房间中没有旁人,耳边只有机器“滴滴”作响。傅维诺撑着坐起来,手背冰凉,正在输液。
他头没有早上那么烫了,眩晕感和无力感在醒来过后也消失了大半。只是胃里空空,没一会儿便委屈叫了起来。
他摸了摸后颈腺体的位置,此时那里柔软而娇嫩,轻微触碰也有种电流穿过的酥麻感。在肌肤边缘依稀能摸到一个针孔,手指擦过时有淡淡痛意。
能打在这里的,傅维诺也就只能联想到抑制剂了。但离他发情期还早,他的腺体为什么会出问题呢?
这样思考着,傅维诺按响了床头的呼叫铃,很快护士进来给他换药。
“您醒啦,稍等我通知您的助理。

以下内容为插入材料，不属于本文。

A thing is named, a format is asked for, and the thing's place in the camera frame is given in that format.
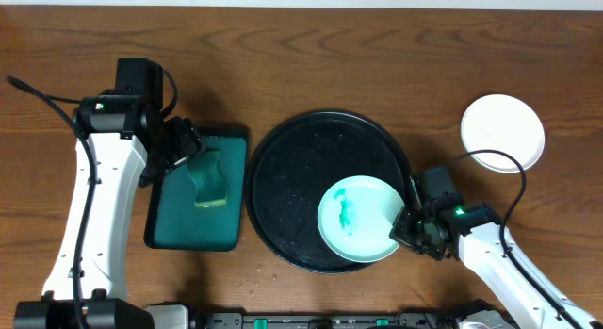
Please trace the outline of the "green yellow sponge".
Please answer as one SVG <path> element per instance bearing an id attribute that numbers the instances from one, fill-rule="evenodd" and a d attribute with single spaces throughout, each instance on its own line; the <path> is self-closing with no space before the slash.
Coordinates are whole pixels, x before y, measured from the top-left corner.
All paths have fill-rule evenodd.
<path id="1" fill-rule="evenodd" d="M 219 151 L 208 151 L 187 164 L 189 178 L 195 187 L 194 205 L 197 208 L 226 204 L 228 188 L 220 174 L 219 164 Z"/>

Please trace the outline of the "mint green plate front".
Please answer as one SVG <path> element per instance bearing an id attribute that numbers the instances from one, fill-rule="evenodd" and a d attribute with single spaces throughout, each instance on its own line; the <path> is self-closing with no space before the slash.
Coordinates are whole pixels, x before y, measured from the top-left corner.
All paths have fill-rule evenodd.
<path id="1" fill-rule="evenodd" d="M 404 207 L 400 194 L 383 180 L 351 176 L 323 194 L 317 212 L 318 231 L 340 257 L 356 263 L 377 262 L 399 248 L 389 234 Z"/>

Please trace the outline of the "white pink plate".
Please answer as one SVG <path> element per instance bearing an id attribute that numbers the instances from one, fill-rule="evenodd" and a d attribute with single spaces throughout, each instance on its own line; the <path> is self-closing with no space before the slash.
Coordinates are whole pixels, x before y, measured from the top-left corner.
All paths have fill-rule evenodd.
<path id="1" fill-rule="evenodd" d="M 544 126 L 523 101 L 506 94 L 475 100 L 461 119 L 466 151 L 483 167 L 499 173 L 527 170 L 540 159 L 546 144 Z"/>

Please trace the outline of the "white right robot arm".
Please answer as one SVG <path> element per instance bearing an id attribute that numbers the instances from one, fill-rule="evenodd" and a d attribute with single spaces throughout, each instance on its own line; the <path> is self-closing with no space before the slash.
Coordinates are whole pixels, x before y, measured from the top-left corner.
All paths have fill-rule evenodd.
<path id="1" fill-rule="evenodd" d="M 405 206 L 390 238 L 436 261 L 455 259 L 489 287 L 521 328 L 600 328 L 588 311 L 567 298 L 519 248 L 486 204 Z"/>

”护士迅速换好药,将生活助理叫了进来。
助理一起带进来的还有饭盒,傅维诺觉得自己此时鼻子灵敏得不正常,好似嗅到了沿着盒沿散发出来的食物香气。
没等助理把饭摆出来,医生又接着到了病房,先是检查了一下傅维诺的体温,又看了眼屋中的信息素浓度。
傅维诺看他的动作,问:“医生,请问是我的腺体有什么问题吗?为什么今天需要我把抑制贴撕下来?”